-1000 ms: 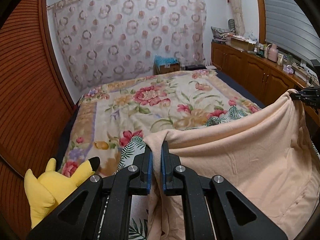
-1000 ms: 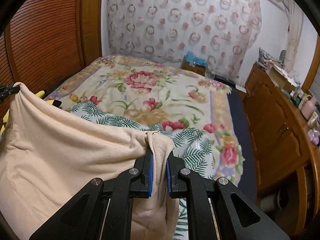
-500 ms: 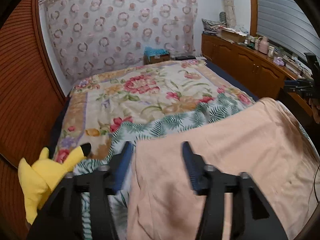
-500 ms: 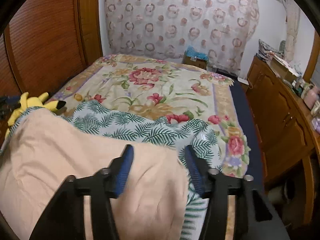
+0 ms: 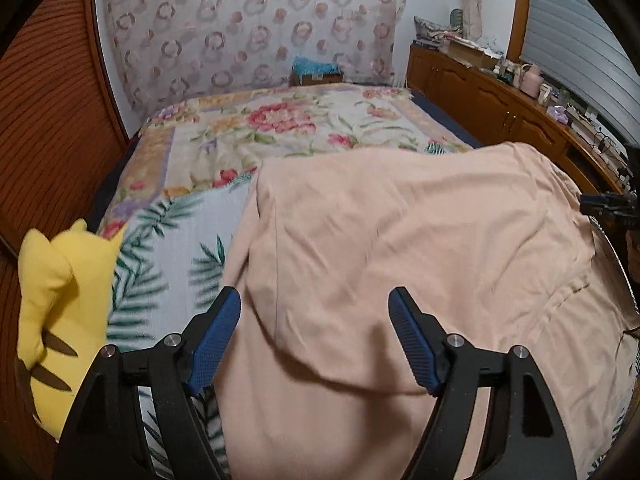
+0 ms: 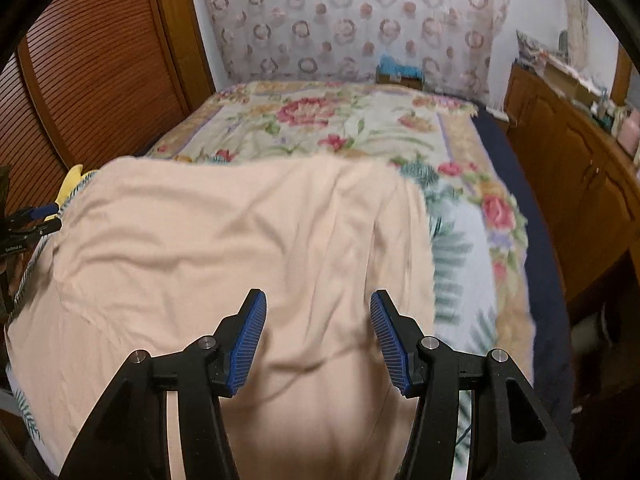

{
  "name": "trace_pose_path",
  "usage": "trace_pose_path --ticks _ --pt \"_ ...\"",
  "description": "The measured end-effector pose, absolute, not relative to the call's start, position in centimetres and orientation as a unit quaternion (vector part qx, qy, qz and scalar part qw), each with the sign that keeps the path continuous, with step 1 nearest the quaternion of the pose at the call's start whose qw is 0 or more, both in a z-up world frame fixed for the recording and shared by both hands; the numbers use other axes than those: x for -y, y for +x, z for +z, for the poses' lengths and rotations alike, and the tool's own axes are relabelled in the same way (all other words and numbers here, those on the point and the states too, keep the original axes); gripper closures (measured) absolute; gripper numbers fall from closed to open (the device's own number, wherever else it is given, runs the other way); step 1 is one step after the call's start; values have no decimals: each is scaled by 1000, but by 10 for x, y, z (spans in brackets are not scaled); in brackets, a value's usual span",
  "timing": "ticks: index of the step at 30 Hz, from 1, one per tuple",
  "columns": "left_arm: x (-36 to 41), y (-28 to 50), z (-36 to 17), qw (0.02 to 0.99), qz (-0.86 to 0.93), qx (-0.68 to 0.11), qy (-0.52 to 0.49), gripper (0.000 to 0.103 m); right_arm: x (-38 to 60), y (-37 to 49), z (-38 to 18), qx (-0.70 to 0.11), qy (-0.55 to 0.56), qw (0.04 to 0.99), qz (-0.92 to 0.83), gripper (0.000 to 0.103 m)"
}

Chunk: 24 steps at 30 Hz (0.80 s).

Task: Fold small clothes
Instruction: 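Lay the lifted shirt down on the bed and open both grippers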

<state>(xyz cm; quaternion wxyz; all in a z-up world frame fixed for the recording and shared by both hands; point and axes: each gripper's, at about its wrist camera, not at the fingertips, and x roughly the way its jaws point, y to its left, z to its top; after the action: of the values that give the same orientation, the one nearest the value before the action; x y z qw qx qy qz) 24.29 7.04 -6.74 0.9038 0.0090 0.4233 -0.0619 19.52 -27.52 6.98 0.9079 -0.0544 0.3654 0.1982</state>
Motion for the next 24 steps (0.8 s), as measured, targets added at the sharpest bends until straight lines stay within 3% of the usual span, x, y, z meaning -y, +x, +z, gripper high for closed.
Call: trace_pose_path --ticks 12,24 --pt "-71 242 -88 896 -47 -441 6 26 293 174 63 -363 -44 914 176 47" --pt "-66 241 -93 900 -45 -433 13 18 275 181 50 -355 -56 919 163 47"
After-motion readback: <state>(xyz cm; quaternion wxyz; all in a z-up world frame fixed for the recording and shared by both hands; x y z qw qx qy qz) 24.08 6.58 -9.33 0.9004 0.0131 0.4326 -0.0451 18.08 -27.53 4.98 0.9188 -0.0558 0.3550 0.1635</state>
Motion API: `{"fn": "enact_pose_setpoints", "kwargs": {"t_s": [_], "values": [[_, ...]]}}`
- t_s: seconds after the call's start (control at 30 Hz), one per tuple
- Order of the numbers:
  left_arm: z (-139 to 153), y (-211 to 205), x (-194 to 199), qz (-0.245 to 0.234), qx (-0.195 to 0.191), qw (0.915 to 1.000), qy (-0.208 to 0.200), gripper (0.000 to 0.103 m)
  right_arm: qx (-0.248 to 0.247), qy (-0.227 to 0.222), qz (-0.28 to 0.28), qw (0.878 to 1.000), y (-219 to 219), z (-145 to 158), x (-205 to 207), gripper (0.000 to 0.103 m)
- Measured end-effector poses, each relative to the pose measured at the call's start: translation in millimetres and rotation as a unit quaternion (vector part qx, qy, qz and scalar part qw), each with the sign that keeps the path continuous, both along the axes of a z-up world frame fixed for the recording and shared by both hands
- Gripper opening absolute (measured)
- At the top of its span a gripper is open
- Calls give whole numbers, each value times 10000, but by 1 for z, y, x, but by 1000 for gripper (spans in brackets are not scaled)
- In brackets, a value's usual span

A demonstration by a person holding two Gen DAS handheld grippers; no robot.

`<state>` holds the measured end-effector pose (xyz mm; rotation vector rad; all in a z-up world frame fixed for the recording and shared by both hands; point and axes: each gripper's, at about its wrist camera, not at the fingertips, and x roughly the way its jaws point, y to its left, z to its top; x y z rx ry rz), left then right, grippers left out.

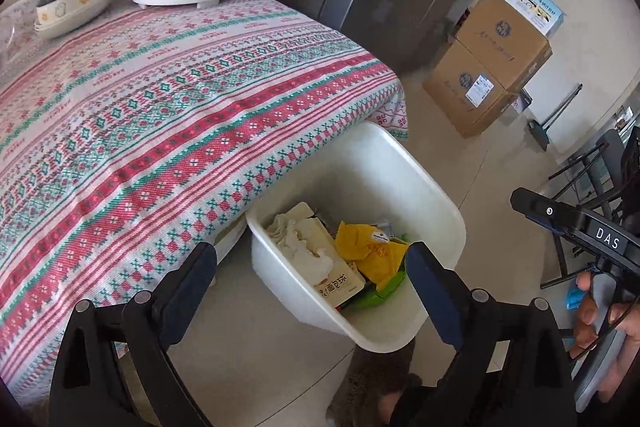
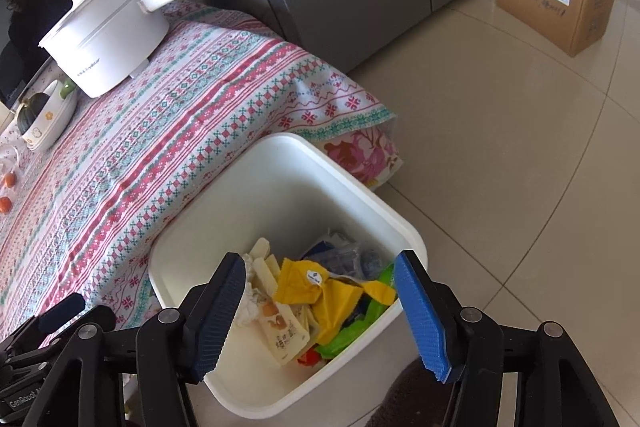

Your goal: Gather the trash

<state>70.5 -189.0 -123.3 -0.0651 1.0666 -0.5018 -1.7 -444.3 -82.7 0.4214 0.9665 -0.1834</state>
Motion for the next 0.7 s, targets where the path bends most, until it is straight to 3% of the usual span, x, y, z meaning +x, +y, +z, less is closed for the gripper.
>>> {"fn": "enact_pose_setpoints", "kwargs": {"t_s": [0.3,0.47,0.6,0.7], "values": [[40,63,-33,652,602,9943,-592,99,-352,-472,414,9974,60,37,-14,83],[54,99,-58,1005,775,9884,-838,99,-736,-905,873,9893,110,51,-33,90],[69,119,-78,1322,866,9803,-1183,99,-1342,-1078,1040,9796,143,53,-49,91],[78,128,-90,1510,949,9730,-1464,99,-1434,-1107,997,9784,152,49,-54,91]]}}
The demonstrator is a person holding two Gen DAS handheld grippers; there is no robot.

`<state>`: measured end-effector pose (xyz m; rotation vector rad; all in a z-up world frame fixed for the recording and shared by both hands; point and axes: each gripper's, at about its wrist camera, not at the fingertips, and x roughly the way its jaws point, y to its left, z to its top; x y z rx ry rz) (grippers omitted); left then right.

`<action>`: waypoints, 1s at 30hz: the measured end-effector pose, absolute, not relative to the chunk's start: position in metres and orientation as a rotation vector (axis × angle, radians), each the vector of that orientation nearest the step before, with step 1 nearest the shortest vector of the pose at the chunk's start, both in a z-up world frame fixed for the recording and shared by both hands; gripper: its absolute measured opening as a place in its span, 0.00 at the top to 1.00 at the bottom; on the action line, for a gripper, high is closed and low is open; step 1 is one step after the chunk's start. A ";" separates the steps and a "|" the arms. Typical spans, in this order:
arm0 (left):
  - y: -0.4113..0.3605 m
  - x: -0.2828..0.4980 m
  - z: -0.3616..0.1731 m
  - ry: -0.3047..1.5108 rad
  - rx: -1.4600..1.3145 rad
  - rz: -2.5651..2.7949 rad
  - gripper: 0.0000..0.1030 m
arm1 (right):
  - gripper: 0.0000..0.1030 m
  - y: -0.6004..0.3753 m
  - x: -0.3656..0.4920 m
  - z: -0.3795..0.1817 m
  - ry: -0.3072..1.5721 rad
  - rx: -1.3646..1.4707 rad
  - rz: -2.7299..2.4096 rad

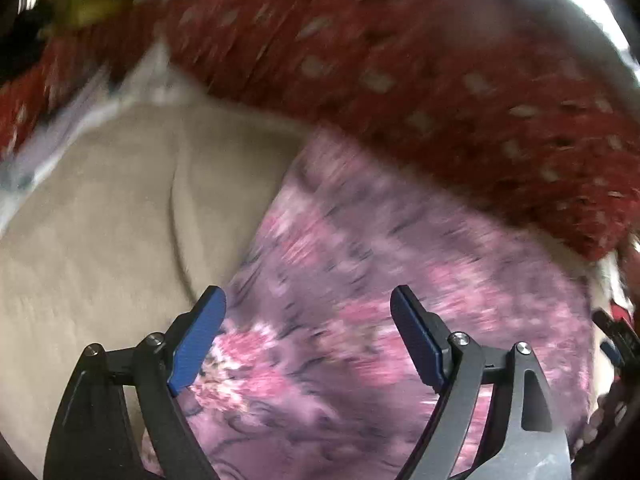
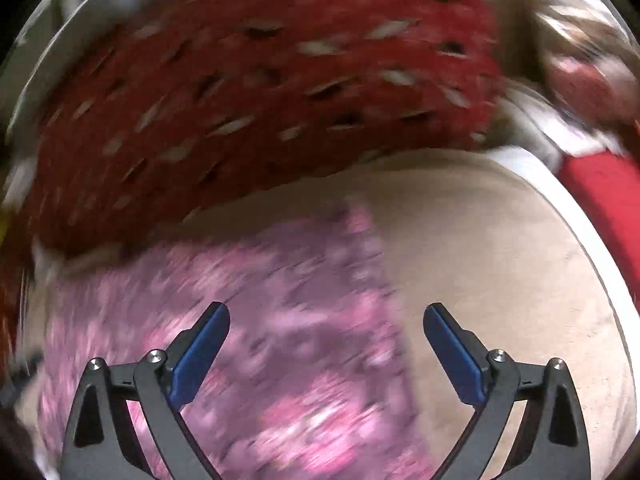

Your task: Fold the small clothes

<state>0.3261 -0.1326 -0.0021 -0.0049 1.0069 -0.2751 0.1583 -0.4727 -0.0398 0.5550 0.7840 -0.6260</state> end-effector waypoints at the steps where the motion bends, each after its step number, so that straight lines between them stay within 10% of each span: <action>1: -0.130 0.333 -0.014 1.063 -0.016 -0.257 0.16 | 0.05 -0.486 0.158 -0.053 0.837 0.598 -0.676; 7: -0.107 0.341 0.001 1.065 -0.187 -0.307 0.16 | 0.17 -0.487 0.151 -0.051 0.821 0.571 -0.701; 30: -0.149 0.403 0.004 1.273 0.037 -0.384 0.14 | 0.05 -0.450 0.161 -0.074 0.799 0.524 -0.553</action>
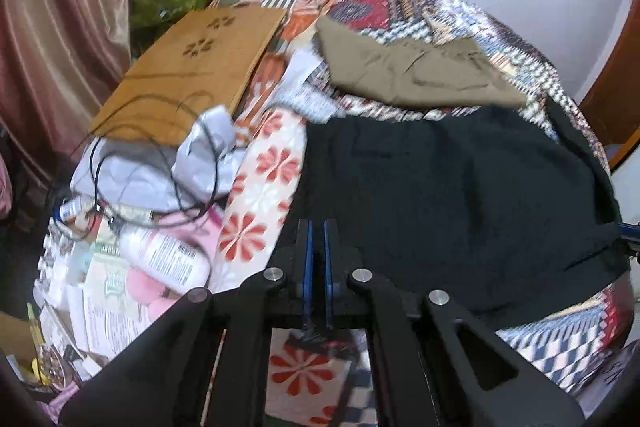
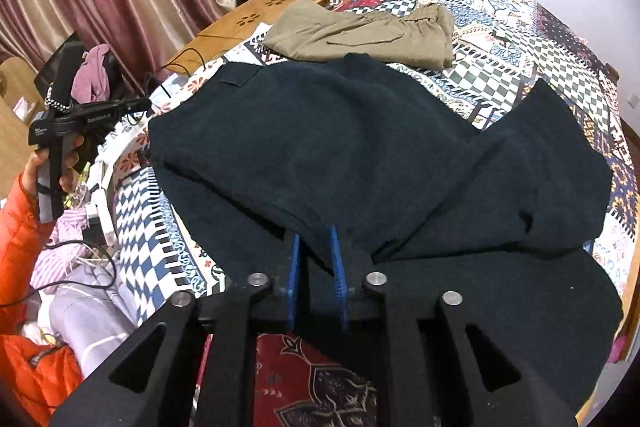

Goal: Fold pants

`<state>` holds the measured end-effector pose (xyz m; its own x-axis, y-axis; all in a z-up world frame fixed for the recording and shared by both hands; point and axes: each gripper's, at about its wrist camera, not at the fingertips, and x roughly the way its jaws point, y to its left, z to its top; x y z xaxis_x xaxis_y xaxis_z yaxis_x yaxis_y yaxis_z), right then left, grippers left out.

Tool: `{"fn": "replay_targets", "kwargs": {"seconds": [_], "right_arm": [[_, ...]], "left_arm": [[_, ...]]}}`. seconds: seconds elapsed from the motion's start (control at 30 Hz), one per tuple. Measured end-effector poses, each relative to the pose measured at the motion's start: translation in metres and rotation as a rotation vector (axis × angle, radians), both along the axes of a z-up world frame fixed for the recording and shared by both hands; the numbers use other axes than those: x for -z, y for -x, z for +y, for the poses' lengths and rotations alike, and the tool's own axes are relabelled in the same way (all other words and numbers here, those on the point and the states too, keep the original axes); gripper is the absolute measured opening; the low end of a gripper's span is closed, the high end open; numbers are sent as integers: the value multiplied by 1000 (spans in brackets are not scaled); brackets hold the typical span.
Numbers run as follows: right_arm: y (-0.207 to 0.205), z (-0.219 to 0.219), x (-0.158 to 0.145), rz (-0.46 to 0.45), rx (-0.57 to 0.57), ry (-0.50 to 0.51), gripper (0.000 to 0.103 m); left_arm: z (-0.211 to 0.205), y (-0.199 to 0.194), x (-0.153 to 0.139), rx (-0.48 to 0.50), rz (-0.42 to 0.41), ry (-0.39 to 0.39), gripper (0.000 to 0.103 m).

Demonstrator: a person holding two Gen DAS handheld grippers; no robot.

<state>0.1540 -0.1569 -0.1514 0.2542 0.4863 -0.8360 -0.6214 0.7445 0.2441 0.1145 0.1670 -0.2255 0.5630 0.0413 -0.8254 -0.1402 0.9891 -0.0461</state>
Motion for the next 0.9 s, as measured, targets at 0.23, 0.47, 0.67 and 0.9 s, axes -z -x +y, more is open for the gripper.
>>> {"fn": "replay_targets", "kwargs": {"seconds": [0.23, 0.47, 0.67, 0.9], "right_arm": [[-9, -33, -37, -81, 75, -37, 40], [-45, -74, -58, -171, 215, -26, 45], [-92, -99, -47, -196, 320, 35, 45], [-150, -118, -23, -188, 400, 70, 45]], "left_arm": [[-41, -27, -35, 87, -71, -2, 22], [-89, -61, -63, 169, -136, -5, 49], [-120, -97, -66, 215, -149, -7, 59], [-148, -141, -44, 254, -107, -4, 60]]}}
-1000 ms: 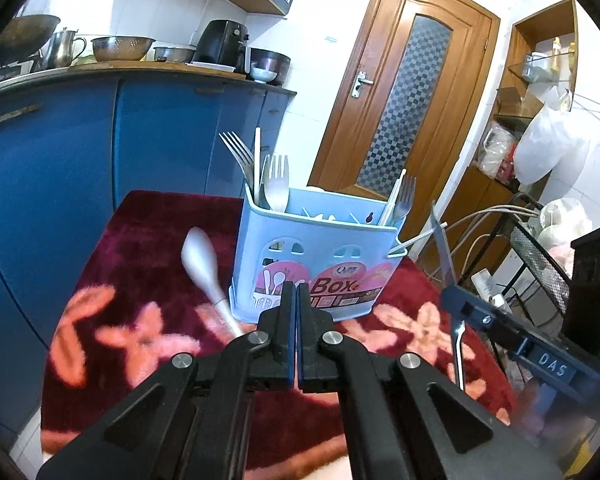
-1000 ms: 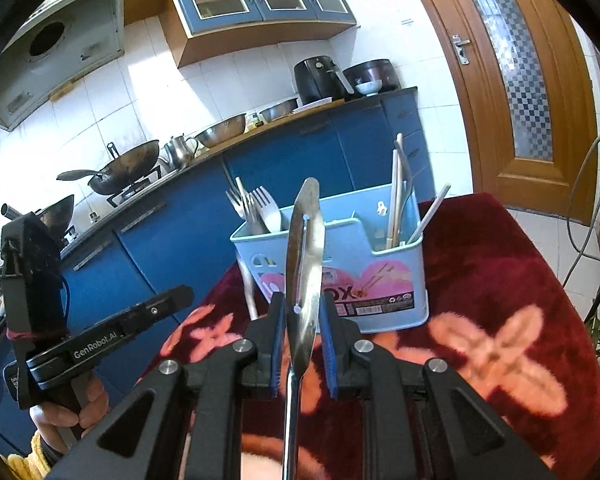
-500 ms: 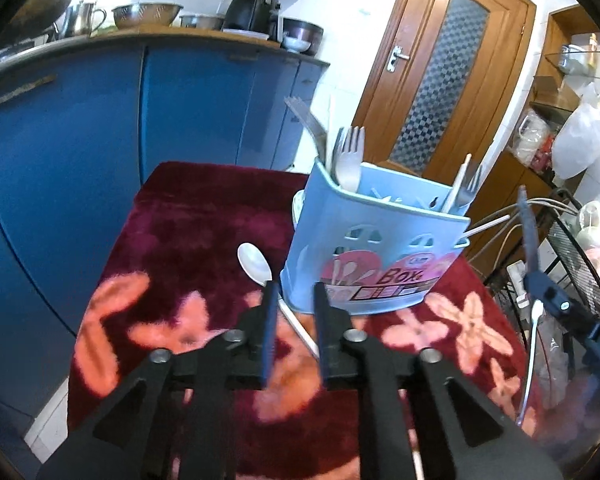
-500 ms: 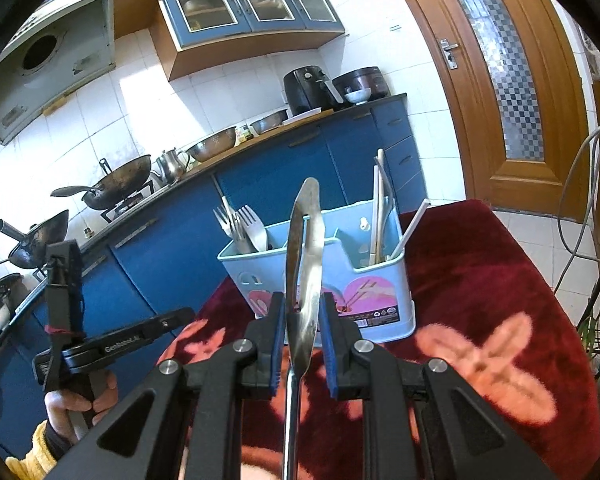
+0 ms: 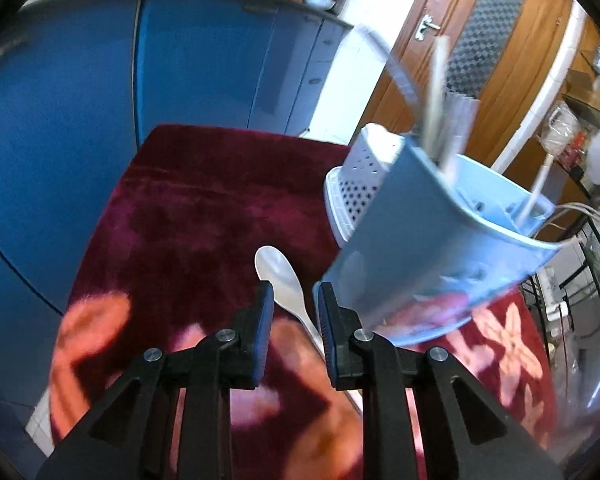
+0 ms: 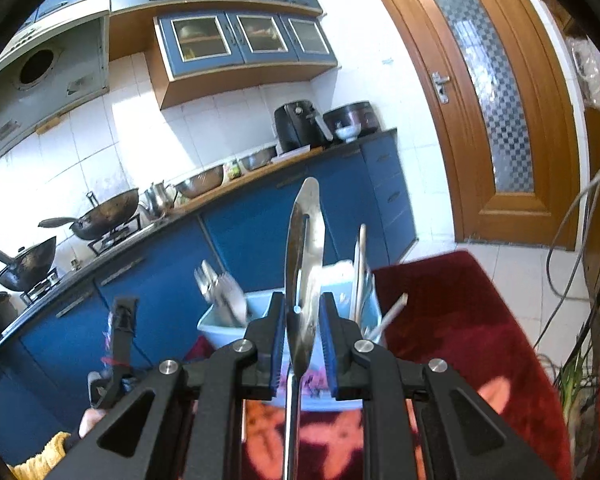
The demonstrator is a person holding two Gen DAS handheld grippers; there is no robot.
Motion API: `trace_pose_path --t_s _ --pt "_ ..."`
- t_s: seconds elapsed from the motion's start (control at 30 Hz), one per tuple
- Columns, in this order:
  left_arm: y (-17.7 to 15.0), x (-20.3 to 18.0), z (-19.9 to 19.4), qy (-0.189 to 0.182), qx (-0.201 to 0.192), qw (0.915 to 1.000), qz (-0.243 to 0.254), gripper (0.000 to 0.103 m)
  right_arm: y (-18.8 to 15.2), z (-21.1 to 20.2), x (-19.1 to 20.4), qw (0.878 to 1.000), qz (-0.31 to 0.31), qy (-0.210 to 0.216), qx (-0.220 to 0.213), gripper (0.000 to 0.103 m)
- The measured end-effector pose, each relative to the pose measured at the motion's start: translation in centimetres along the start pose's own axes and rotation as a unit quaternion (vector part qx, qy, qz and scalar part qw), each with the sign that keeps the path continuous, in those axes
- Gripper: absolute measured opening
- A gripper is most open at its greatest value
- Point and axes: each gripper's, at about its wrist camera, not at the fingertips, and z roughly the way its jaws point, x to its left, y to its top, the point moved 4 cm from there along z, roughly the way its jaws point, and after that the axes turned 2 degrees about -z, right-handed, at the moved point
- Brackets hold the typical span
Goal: Organize utensils
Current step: 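Carry the spoon with the left tool while the right tool carries the knife above the box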
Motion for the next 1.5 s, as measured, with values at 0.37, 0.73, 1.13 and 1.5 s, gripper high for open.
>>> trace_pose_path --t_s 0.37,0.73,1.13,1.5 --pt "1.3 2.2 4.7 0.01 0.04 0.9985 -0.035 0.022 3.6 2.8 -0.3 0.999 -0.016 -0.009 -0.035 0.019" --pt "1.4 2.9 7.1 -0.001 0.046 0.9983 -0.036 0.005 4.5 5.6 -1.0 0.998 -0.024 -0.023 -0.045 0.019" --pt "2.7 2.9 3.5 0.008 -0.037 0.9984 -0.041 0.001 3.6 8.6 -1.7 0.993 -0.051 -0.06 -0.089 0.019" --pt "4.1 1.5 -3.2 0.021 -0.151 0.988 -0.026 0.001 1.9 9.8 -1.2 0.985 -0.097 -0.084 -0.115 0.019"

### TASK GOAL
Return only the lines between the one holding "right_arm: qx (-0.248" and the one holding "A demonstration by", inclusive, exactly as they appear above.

### SOLUTION BELOW
  right_arm: qx (-0.248 to 0.247), qy (-0.227 to 0.222), qz (-0.28 to 0.28), qw (0.878 to 1.000), y (-219 to 219), z (-145 to 158), x (-205 to 207), gripper (0.000 to 0.103 m)
- Measured end-effector poses, each relative to the pose measured at the call's start: translation in millimetres and rotation as a unit quaternion (vector part qx, qy, qz and scalar part qw), each with the sign that keeps the path continuous, both along the axes of a z-up world frame fixed for the recording and shared by both hands
- Gripper opening absolute (measured)
- At the top of its span a gripper is open
- Calls give whole numbers, each value times 10000, but by 1 for z, y, x, but by 1000 for gripper (spans in brackets are not scaled)
- In brackets, a value's usual span

A demonstration by a person holding two Gen DAS handheld grippers; no robot.

No more work is left in this exercise.